S EPTIEMBRE ronda aún por los cálidos vientos de los remanentes del verano pero esa sensación no es sino un espejismo. No en vano, por mucho que el inicio de un nuevo curso se antoje un baúl cargado de sorpresas solo para ellos, para los más jóvenes, este mes no es una invitación a la monotonía. Para ellos hay nervios e ilusiones por el reencuentro, el estreno de conocimientos nuevos y de una clase que se convertirá, pronto, en un nuevo continente que descubrir y conquistar. Nosotros, los mayores, vemos hoy aquellas aulas unas a otras a lo largo de los pasillos, una sucesión de espacios en el que se respiraba por todas partes el olor de la tiza. Anda que no somos bobos.
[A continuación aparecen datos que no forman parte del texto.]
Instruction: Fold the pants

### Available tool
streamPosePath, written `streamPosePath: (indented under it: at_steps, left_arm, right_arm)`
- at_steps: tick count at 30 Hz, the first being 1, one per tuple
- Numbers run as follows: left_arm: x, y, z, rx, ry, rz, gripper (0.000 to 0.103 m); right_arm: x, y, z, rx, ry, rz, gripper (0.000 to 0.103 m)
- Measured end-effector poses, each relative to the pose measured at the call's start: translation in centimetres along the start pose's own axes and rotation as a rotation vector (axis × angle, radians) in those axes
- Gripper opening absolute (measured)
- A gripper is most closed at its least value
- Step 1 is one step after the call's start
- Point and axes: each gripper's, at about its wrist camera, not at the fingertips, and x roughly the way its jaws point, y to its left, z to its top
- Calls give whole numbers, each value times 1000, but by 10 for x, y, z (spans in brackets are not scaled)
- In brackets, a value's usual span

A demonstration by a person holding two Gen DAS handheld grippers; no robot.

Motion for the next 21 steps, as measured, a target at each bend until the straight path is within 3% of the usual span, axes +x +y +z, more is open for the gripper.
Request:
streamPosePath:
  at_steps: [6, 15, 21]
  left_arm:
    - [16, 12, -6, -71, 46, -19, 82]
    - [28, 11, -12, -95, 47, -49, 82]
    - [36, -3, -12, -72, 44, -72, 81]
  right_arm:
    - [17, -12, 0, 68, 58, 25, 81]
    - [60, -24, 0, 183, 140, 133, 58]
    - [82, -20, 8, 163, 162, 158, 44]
De remate.

Ahora que suena el ¡ring ring! para anunciarnos que se acabó el recreo resulta que el timbrazo produce una sensación de alivio en no pocos progenitores. ¡Qué ganas tenía de volver a la rutina!, se escucha en las paradas de autobús, en las puertas de los colegios, en los patios de juego. Si yo fuese un niño de hoy -no son ellos ni ellas los que lo dicen...- me quedaría pensativo. ¿Qué fue lo que les molestó: que era capaz de ponerme contento sin motivo, que siempre supe estar ocupado con algo, que exigí con todas mis fuerzas aquello que deseaba?

A bordo de la máquina del tiempo, como niño que soy me extraña el empeño de los mayores con el recuento: de alumnos y alumnas, de ordenadores, de profesores, de profesoras, de aulas. ¿Qué hacen, repasan matemáticas con tanto contar y contar? Me han dicho que los nuevos profesores tienen una oportunidad. ¿De enseñarnos? ¡No, de trabajar! Me han comentado que es malo que haya menos niños. ¿Porque tendré menos compañeros de juego? ¡No, porque habrá menos matrículas! ¿De honor?, creo que no. Me advierten que volverán las huelgas. ¡Mecachis!